◆ WORK TO BE COMPLETED
Your task is to output the listing word for word, with pictures excluded.

◆ GIVEN MATERIAL

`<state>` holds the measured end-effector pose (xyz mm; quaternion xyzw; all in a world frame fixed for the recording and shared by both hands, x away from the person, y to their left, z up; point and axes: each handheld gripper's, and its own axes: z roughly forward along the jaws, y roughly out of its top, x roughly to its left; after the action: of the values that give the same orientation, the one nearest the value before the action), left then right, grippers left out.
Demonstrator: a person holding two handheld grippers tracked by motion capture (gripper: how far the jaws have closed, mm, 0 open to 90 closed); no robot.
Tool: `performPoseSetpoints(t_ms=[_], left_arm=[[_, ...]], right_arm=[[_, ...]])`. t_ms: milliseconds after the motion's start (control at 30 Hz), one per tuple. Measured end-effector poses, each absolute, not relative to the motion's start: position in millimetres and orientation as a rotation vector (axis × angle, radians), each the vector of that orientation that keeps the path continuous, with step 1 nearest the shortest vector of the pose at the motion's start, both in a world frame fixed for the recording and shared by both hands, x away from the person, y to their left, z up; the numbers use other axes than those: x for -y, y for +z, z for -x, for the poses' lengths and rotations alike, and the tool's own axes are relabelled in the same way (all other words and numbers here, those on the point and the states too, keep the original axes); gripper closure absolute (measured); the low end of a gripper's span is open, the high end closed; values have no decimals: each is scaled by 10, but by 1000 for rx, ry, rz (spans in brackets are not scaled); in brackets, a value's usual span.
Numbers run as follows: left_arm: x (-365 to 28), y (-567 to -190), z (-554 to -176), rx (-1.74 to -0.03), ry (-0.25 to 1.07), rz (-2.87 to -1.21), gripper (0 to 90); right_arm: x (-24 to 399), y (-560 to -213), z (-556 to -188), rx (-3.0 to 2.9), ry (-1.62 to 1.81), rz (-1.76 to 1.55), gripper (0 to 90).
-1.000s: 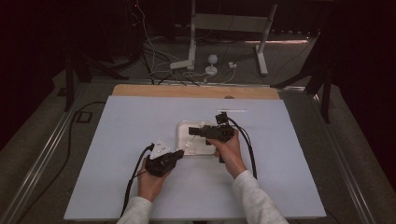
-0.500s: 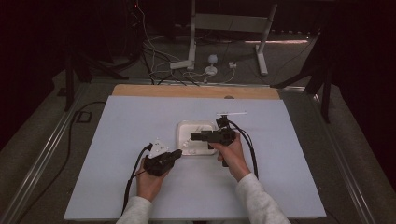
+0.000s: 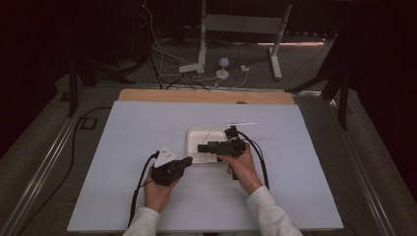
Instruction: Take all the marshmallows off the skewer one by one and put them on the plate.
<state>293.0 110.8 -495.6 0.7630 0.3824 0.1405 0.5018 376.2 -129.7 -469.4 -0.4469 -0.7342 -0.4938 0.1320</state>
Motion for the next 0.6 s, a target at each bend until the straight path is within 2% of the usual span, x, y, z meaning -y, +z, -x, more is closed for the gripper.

◆ ANSWER FOR THIS EXERCISE
`<state>` holds the measured end-effector pose (xyz mm; quaternion xyzw; all in a world frame fixed for the recording and shared by both hands, x away from the person, y to their left, z up; point and axes: each handheld gripper's, and its own axes: z roughly forward along the jaws, y roughly out of its top, x roughly to its left; after the action: of the values that give the same orientation, the one nearest the value before the action), left then right, grippers left out.
Demonstrator: a person holding two handheld grippers tracked by motion capture (gripper: how far the jaws have closed, mm, 0 open to 90 closed); no robot.
Tool: `performPoseSetpoints(t_ms=[_], left_arm=[[_, ...]], right_arm=[[_, ...]])`. t_ms: milliseconds after the motion's start (control at 30 Hz), one per tuple. Measured end-effector poses, each absolute, not relative to the motion's start: position in millimetres and orientation as a rotation vector (axis × angle, radians), each the vector of that orientation that keeps the path continuous, with step 1 nearest the shortest vector of the pose at the motion's start, both in a world frame fixed for the recording and shared by both hands, x away from the person, y to their left, z up; the numbers use other axes than those: x for -y, y for +z, z for -x, for the poses' lengths and rotations alike, and the tool's own axes are relabelled in the same way (all other words and numbers here, those on the point and the states too, keep the original axes); gripper closure absolute (measured); the low end of a gripper's span is open, the high end closed; values have no decimals: each is scaled by 10, but by 1000 for rx, ry, rz (spans in brackets are not scaled); in brackets, a value's usual span.
Numbers run as follows: left_arm: x (-365 to 28), y (-567 to -190), z (-554 to -176), rx (-1.74 to -0.03), ry (-0.25 to 1.07), rz (-2.87 to -1.21), gripper (0 to 90); right_arm: x (-24 to 399), y (-560 to -213), z (-556 to -188), rx (-3.0 to 2.9), ry (-1.62 to 1.81), rz (-1.76 to 1.55), gripper (0 to 90).
-1.000s: 
-0.500s: 
+0.000s: 
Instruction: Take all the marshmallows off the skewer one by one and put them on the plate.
<state>293.0 110.8 -495.6 0.7630 0.3824 0.1405 0.5018 376.2 -129.7 -469.4 -0.4469 -0.7342 -0.4938 0.1320</state>
Motion for the next 0.6 s, a target at each bend until the straight path is within 2% of the usual span, x, y, z meaning -y, +z, -x, more is closed for the gripper.

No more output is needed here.